In Africa, they have an interesting method of capturing monkeys in their jungles. They will take a container with a narrow opening in it, and place a banana (or some other sort of sweet-smelling fruit or nuts), and place it in the bottom of the container. Then the hunters hide in the bushes and wait for the monkeys. When the monkey comes to check out the container, he reaches in his little monkey hands and grasps the banana. However, when he goes to take out his hand, which is now closed in a fist around the fruit, he can no longer get it out of the container. Out jump the hunters and club the monkey to death.

The sad part of the story is that at any time, the monkey could drop the banana and take its hand out of the container, but it won’t. And the result is it is trapped. And then it dies.This is Solomon’s Proverb in action: Evil people are trapped by sin.” Sin is a trap that is very difficult to get out of – on our own.

The Joy of Freedom:

Thank God though for the second part of that verse: “but the righteous escape, shouting for joy!” Even though sin is a trap that is difficult for us to escape, the Bible teaches us that Jesus came to save His people from their sins. In the very first sermon Jesus ever preached, He quoted the prophet Isaiah and said, “The Spirit of the Lord is upon Me, because He has anointed Me to preach the gospel to the poor; He has sent Me to heal the brokenhearted, to proclaim liberty to the captives.” (Luke 4:18). Jesus wants to set us free – not only from the guilt and penalty of sin, but also from the power of sin.

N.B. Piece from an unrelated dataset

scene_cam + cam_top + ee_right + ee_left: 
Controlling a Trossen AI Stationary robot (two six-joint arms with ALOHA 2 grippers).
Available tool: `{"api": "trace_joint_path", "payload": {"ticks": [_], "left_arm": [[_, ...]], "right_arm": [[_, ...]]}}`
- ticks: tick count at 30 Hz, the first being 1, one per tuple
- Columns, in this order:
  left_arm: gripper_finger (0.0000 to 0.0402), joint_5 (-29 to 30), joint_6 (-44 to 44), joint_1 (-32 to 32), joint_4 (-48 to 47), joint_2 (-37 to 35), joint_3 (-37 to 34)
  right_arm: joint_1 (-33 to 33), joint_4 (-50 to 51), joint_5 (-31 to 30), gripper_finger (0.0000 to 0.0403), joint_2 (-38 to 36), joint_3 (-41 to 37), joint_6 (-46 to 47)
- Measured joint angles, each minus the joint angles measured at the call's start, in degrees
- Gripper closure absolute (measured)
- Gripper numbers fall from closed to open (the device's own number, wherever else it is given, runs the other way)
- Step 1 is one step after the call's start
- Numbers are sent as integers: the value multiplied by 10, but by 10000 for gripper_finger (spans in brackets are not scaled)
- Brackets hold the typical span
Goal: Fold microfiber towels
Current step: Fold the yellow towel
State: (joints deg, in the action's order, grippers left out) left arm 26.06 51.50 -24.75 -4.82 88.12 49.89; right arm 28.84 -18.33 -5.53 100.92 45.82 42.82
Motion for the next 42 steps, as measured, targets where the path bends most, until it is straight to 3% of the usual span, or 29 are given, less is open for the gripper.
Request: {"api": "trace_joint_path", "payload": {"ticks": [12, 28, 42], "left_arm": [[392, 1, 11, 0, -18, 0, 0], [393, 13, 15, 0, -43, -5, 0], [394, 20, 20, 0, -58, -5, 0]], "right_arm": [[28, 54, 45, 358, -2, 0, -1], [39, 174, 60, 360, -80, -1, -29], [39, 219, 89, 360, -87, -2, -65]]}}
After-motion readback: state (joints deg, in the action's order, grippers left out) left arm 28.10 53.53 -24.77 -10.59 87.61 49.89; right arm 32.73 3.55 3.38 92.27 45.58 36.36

My favourite Christian author, the 19th century Charles Spurgeon, the Prince of Preachers, told this story that illustrates today’s Proverb well: I remember my old friend, Dr. Alexander Fletcher say to the children that when men came out of prison, they praised him who had set them free. He said that he was going down the Old Bailey one day and he saw a boy standing on his head, turning cartwheels, dancing and jumping about in all manner of ways, and he said to the boy, “What are you doing? You seem to be tremendously happy.” And the boy replied, “Ah, old gentleman, if you had been locked up six months and had just got out, you would be happy, too!”

If you are a Christian, then Jesus has set you free from the trap of sin. Our response? Rejoice!